_Exercise materials_.
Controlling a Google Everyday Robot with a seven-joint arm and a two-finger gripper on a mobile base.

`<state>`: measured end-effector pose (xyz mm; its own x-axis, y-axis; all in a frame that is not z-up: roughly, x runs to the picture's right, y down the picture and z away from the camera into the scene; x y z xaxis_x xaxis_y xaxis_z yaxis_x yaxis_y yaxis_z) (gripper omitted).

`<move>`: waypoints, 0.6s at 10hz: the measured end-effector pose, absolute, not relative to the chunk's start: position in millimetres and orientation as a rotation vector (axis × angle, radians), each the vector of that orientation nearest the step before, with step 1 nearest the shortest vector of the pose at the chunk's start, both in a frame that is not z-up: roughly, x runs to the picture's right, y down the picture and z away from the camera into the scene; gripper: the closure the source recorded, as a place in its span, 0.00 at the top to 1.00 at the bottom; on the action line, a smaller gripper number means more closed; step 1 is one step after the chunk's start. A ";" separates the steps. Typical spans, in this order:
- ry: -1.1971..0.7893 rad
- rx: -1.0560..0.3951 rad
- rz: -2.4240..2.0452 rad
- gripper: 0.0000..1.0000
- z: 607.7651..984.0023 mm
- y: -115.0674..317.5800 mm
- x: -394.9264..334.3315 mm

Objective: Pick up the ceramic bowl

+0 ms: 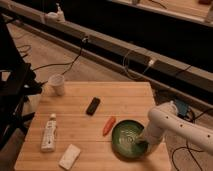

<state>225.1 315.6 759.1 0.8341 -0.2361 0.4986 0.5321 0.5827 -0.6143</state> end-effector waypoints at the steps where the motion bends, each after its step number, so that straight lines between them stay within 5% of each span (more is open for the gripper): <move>1: -0.388 -0.820 -0.417 0.09 760.1 310.2 226.6; 3: -0.391 -0.764 -0.336 0.00 757.8 287.9 226.8; 6: -0.375 -0.665 -0.261 0.00 739.5 245.1 233.9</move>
<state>233.9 245.1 739.5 0.9009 -0.1157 0.4183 0.3521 0.7582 -0.5487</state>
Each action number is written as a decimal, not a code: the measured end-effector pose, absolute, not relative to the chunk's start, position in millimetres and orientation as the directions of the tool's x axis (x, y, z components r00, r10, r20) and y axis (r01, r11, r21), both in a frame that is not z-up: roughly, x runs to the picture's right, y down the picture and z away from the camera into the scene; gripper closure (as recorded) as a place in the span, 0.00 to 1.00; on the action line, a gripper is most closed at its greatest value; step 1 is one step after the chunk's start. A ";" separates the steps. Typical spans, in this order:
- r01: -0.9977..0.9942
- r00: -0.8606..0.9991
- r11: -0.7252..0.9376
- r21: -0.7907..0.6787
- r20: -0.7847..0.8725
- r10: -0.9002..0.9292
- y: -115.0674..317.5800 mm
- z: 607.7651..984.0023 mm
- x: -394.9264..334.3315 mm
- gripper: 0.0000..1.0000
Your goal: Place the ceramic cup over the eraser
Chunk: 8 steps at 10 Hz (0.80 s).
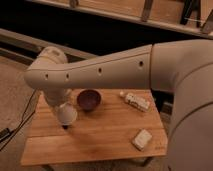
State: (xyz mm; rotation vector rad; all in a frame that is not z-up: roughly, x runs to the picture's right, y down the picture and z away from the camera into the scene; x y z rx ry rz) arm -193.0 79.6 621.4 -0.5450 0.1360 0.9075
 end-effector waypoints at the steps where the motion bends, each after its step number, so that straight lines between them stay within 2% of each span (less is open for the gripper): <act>1: -0.766 0.630 0.497 -0.408 -0.326 0.705 78.4 626.2 -202.0 1.00; 8: -0.744 0.655 0.489 -0.455 -0.349 0.670 79.2 666.2 -223.9 1.00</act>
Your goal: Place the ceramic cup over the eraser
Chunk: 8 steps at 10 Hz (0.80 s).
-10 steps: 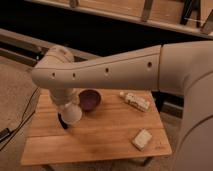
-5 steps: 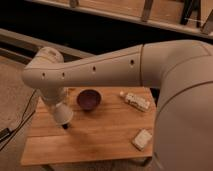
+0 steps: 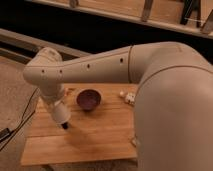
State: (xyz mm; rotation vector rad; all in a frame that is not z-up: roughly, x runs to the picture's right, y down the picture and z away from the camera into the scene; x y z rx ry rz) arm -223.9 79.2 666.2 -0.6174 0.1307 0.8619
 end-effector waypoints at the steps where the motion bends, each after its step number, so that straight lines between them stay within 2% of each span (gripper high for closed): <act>1: -0.744 0.655 0.485 -0.460 -0.358 0.665 81.1 672.2 -224.3 1.00; 8: -0.743 0.650 0.469 -0.478 -0.347 0.676 88.0 712.5 -224.5 1.00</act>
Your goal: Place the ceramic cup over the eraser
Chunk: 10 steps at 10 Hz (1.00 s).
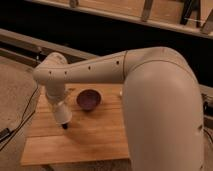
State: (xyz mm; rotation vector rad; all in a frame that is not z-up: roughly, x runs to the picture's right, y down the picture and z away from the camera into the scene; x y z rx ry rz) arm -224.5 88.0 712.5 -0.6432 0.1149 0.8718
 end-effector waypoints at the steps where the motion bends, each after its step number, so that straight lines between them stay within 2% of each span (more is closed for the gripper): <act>1: -0.740 0.654 0.480 -0.472 -0.338 0.677 91.4 717.3 -224.2 1.00; 10: -0.708 0.692 0.533 -0.462 -0.303 0.656 130.1 723.1 -232.5 1.00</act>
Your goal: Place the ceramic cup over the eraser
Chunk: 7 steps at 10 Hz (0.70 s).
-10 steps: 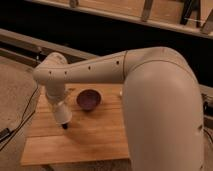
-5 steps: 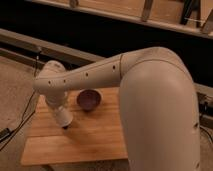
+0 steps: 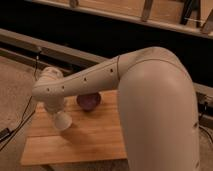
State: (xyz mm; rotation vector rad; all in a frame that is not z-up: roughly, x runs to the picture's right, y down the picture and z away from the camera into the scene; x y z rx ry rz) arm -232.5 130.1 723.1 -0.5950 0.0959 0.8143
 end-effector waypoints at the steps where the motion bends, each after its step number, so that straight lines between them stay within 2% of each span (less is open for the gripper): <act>1: -0.708 0.692 0.532 -0.464 -0.305 0.655 133.7 725.5 -232.0 1.00; 7: -0.699 0.700 0.537 -0.471 -0.300 0.648 143.6 737.4 -233.7 1.00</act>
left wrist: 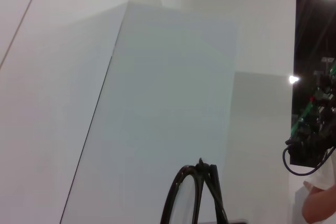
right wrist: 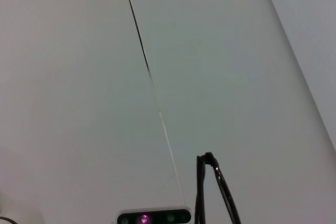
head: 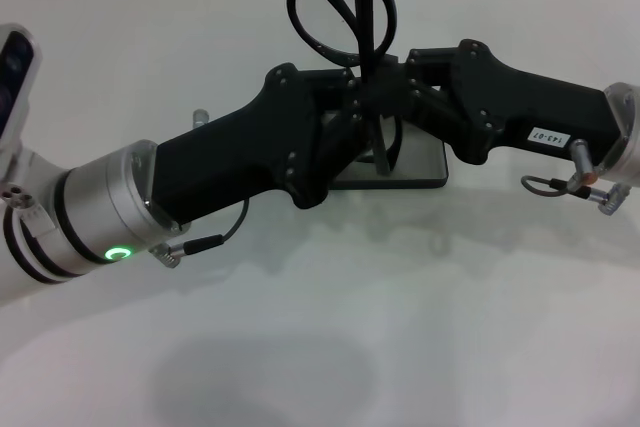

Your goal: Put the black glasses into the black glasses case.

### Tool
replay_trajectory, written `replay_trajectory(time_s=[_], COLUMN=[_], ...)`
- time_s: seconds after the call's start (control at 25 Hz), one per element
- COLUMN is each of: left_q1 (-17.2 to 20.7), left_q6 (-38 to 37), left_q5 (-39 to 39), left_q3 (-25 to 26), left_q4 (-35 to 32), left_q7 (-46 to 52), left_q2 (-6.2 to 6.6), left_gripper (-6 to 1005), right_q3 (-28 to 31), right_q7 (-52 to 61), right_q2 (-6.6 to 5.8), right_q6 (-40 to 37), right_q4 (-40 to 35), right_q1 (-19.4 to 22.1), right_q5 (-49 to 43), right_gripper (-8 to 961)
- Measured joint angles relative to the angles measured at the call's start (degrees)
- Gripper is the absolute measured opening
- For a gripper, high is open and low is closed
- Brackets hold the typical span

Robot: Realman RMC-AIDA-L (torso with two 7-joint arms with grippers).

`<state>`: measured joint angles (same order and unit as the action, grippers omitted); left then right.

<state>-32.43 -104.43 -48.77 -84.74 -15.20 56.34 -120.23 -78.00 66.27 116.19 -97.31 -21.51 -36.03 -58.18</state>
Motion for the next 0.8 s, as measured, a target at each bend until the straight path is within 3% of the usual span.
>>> replay_trajectory(time_s=[0.56, 0.8], left_q1=[0.33, 1.55], left_q6=[-0.68, -3.43], left_q5=[-0.36, -0.44], left_q3=[-0.27, -0.1], left_q4=[-0.16, -0.7], left_q7=[-0.01, -0.18], left_q2=[0.18, 0.91], left_gripper=[36, 36], right_q3=[0.5, 1.23], right_q7=[0.0, 0.0], right_q2=[-0.22, -0.7], right_q6=[0.69, 1.67], right_q4=[-0.03, -0.03], right_q1=[0.51, 0.89], right_q5=[0.42, 0.37], right_gripper=[60, 60])
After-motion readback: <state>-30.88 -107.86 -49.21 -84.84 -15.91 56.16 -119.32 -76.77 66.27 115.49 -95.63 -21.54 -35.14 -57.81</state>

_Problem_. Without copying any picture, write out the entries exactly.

_Final answer_.
Controlling a Google Everyday Robot with a seven-joint arm and a two-finger gripper on a mobile base.

`<state>`: measured end-effector pose (xyz mm; its own x-axis, y-axis; all in a frame that is not z-up: roughly, x runs to the picture's right, y down the picture and z away from the camera into the scene; x y z xaxis_x xaxis_y xaxis_z yaxis_x yaxis_y yaxis_z) (gripper omitted).

`<move>`: waypoints, 0.6s at 10hz: the measured end-effector pose, absolute, not relative to the chunk's start: position in millimetres and orientation as a rotation vector (axis × angle, radians), each the vector of that orientation nearest the step before, with step 1 nearest the shortest vector of the pose at the chunk's start, both in a frame that is not z-up: roughly, x runs to the picture's right, y down the picture and z away from the camera into the scene; gripper: the closure the source recorded, as a place in its span, 0.00 at the top to 1.00 at the bottom; on the action line, a smaller gripper number means more closed; step 1 is one step after the chunk's start. A ";" separates the steps. Typical spans, in this order:
- ry: -1.1971..0.7893 rad
- rx: -1.0560..0.3951 rad
- rz: -2.4240..2.0452 rad
- gripper: 0.0000..1.0000
- z: 607.7651..984.0023 mm
- y: -115.0674..317.5800 mm
- x: -394.9264..334.3315 mm

Objective: Pick up the ceramic bowl

+0 ms: 

<state>225.1 315.6 759.1 0.8341 -0.2361 0.4986 0.5321 0.5827 -0.6143</state> end-effector waypoints at the steps where the motion bends, each after its step number, so that straight lines between them stay within 5% of each span (more is open for the gripper): <move>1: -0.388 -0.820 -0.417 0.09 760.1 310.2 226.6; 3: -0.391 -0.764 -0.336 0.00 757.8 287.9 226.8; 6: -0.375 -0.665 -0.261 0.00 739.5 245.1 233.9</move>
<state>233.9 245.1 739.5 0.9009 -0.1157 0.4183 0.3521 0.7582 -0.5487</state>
Each action number is written as a decimal, not a code: the measured end-effector pose, absolute, not relative to the chunk's start, position in millimetres and orientation as the directions of the tool's x axis (x, y, z components r00, r10, r20) and y axis (r01, r11, r21), both in a frame that is not z-up: roughly, x runs to the picture's right, y down the picture and z away from the camera into the scene; gripper closure (as recorded) as a place in the span, 0.00 to 1.00; on the action line, a gripper is most closed at its greatest value; step 1 is one step after the chunk's start. A ";" separates the steps. Typical spans, in this order:
- r01: -0.9977..0.9942
- r00: -0.8606..0.9991
- r11: -0.7252..0.9376
- r21: -0.7907..0.6787
- r20: -0.7847..0.8725
- r10: -0.9002..0.9292
- y: -115.0674..317.5800 mm
- z: 607.7651..984.0023 mm
- x: -394.9264..334.3315 mm
- gripper: 0.0000..1.0000
Your goal: Place the ceramic cup over the eraser
Chunk: 8 steps at 10 Hz (0.80 s).
State: (xyz mm; rotation vector rad; all in a frame that is not z-up: roughly, x runs to the picture's right, y down the picture and z away from the camera into the scene; x y z rx ry rz) arm -193.0 79.6 621.4 -0.5450 0.1360 0.9075
 end-effector waypoints at the steps where the motion bends, each after its step number, so that straight lines between them stay within 2% of each span (less is open for the gripper): <act>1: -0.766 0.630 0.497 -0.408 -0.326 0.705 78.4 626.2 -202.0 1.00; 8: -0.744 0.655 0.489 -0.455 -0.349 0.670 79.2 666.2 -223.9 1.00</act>
Your goal: Place the ceramic cup over the eraser
Chunk: 8 steps at 10 Hz (0.80 s).
-10 steps: 
-5 steps: 
+0 steps: 
State: (xyz mm; rotation vector rad; all in a frame that is not z-up: roughly, x runs to the picture's right, y down the picture and z away from the camera into the scene; x y z rx ry rz) arm -223.9 79.2 666.2 -0.6174 0.1307 0.8619
 end-effector waypoints at the steps where the motion bends, each after its step number, so that straight lines between them stay within 2% of each span (gripper high for closed): <act>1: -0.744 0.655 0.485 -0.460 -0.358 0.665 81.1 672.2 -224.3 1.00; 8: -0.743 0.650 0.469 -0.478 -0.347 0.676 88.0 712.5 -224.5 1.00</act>
Your goal: Place the ceramic cup over the eraser
Chunk: 10 steps at 10 Hz (1.00 s).
State: (xyz mm; rotation vector rad; all in a frame that is not z-up: roughly, x runs to the picture's right, y down the picture and z away from the camera into the scene; x y z rx ry rz) arm -224.5 88.0 712.5 -0.6432 0.1149 0.8718
 end-effector waypoints at the steps where the motion bends, each after its step number, so that straight lines between them stay within 2% of each span (more is closed for the gripper): <act>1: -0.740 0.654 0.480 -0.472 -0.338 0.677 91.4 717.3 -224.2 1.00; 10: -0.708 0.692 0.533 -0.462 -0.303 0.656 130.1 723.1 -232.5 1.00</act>
Your goal: Place the ceramic cup over the eraser
Chunk: 7 steps at 10 Hz (0.70 s).
-10 steps: 
-5 steps: 
+0 steps: 
State: (xyz mm; rotation vector rad; all in a frame that is not z-up: roughly, x runs to the picture's right, y down the picture and z away from the camera into the scene; x y z rx ry rz) arm -232.5 130.1 723.1 -0.5950 0.0959 0.8143
 end-effector waypoints at the steps where the motion bends, each after its step number, so that straight lines between them stay within 2% of each span (less is open for the gripper): <act>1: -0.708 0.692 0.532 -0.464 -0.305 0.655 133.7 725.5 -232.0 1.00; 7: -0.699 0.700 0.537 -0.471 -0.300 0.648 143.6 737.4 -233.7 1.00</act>
left wrist: 
right wrist: 
head: 

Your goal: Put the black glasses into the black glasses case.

### Tool
replay_trajectory, written `replay_trajectory(time_s=[_], COLUMN=[_], ...)`
- time_s: seconds after the call's start (control at 25 Hz), one per element
- COLUMN is each of: left_q1 (-17.2 to 20.7), left_q6 (-38 to 37), left_q5 (-39 to 39), left_q3 (-25 to 26), left_q4 (-35 to 32), left_q7 (-46 to 52), left_q2 (-6.2 to 6.6), left_gripper (-6 to 1005), right_q3 (-28 to 31), right_q7 (-52 to 61), right_q2 (-6.6 to 5.8), right_q6 (-40 to 37), right_q4 (-40 to 35), right_q1 (-19.4 to 22.1), right_q5 (-49 to 43), right_gripper (-8 to 961)
- Measured joint angles relative to the angles measured at the call's start (degrees)
- Gripper is the absolute measured opening
- For a gripper, high is open and low is closed
- Brackets hold the typical span

Robot: Realman RMC-AIDA-L (torso with two 7-joint arms with grippers).

`<state>`: measured joint angles (same order and unit as the action, grippers omitted); left then right.

<state>-32.43 -104.43 -48.77 -84.74 -15.20 56.34 -120.23 -78.00 66.27 116.19 -97.31 -21.51 -36.03 -58.18</state>
Motion for the next 0.8 s, as measured, a target at each bend until the straight path is within 3% of the usual span.
>>> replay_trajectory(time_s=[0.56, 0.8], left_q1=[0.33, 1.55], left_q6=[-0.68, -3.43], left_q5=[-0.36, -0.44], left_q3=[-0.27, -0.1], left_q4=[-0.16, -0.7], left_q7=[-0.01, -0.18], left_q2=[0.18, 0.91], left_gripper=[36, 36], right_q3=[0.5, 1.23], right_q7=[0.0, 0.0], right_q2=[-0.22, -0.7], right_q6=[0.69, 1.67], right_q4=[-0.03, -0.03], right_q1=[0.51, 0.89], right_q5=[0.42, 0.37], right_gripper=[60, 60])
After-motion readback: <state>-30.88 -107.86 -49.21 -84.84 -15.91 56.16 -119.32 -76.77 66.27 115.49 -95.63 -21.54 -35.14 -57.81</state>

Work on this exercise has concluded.